12 Haziran 2018 Salı

DEVLET | Platon


  • Doğruluk ve eğrilik nedir?
  • İnsanlar kötülüğe akın akın gider, kolay ulaşır ona. Yolu düz, yeri  yakındır kötülüğün. İyiliğin önüneyse, alın teri konmuştur.
  • Eğriliğin son kertesi, doğru olmadan doğru görünmektir. Haksızlık etmek fırsatını bulan herkes haksızlık eder. İnsanlar, ancak korkaklık, ihtiyarlık ya da başka bir yetersizlik yüzünden eğrilik edemedikleri için eğriliği kötülerler. Bu çeşit insanlara haksızlık etmek imkanı verilecek olsa, bu imkanı sonuna kadar kullanırlar.
  • Kendine hakim olmak tuhaf bir deyim, kendine hakim olan, kendinin kölesi olmuş olmuyor mu? Kendinin kölesi olan, kendinin efendisi de demektir. Aynı adam hem köle oluyor, hem efendi. Bu durum şöyle anlatılabilir: bir insanın içinde iki yan vardır: Biri iyi, biri kötü. İyi yan, kötü yanı buyruğuna aldı mı, buna kendine hakim olma diyoruz, bunu yapanı da övmüş oluyoruz. Tersine, kötü eğitim görme, kötülüklerle düşüp kalkma yüzünden iyi yan zayıflar da, kötü yanın buyruğuna girerse, böyle birine de kendinin kölesi deriz. Buysa kötüleme olur.

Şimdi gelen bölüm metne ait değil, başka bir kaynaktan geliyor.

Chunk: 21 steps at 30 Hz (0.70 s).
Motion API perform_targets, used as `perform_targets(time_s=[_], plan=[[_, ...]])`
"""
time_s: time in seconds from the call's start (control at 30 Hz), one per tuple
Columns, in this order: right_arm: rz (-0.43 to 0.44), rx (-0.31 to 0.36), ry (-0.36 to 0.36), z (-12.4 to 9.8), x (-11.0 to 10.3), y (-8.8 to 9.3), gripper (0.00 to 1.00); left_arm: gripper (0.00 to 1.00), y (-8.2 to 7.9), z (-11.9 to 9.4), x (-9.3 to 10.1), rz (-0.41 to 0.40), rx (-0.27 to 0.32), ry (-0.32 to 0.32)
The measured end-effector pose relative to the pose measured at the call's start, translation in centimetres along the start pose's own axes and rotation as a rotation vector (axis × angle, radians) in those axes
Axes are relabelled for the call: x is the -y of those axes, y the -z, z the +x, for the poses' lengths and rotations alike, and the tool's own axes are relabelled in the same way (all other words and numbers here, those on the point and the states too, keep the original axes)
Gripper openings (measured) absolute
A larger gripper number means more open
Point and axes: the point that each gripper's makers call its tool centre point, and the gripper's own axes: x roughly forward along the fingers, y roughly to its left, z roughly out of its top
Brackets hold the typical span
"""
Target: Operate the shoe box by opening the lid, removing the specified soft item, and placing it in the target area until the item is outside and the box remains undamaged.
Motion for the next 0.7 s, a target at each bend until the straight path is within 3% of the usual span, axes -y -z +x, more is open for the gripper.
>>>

  • İçimizde hesaplayan, düşünen yana akıl deriz. Ötekiyse, düşünmeyen, sade arzulayan yanımızdır. O, sever, acıkır, susar, coşar,doymak, zevk almak ister. Demek içimizde böyle iki yan var. Ama azgınlık, kızgınlık diye de bir şey var içimizde. Ona üçüncü bir yanımız mı diyelim? Demezsek acaba iki yanımızdan hangisine daha yakındır? İkincisine, istekler yanına daha yakın gözüküyor. Hikaye şu: Aglaion'un oğlu Leontios Pire'den yukarı gelirken kuzey surlarının dibindeki işkence yerinde cesetler görmüş. Bir yandan bunlara bakmak ister, bir yandan da görmemek için başını çevirmiş. bir süre görme isteğini yenip yüzünü kapamış, ama sonunda dayanamamış, gözlerini dört açıp ölülere doğru gitmiş ve bağırmış kendi gözlerine:"Haydi kör olasılar...Alın doya doya seyredin bu güzel manzarayı!"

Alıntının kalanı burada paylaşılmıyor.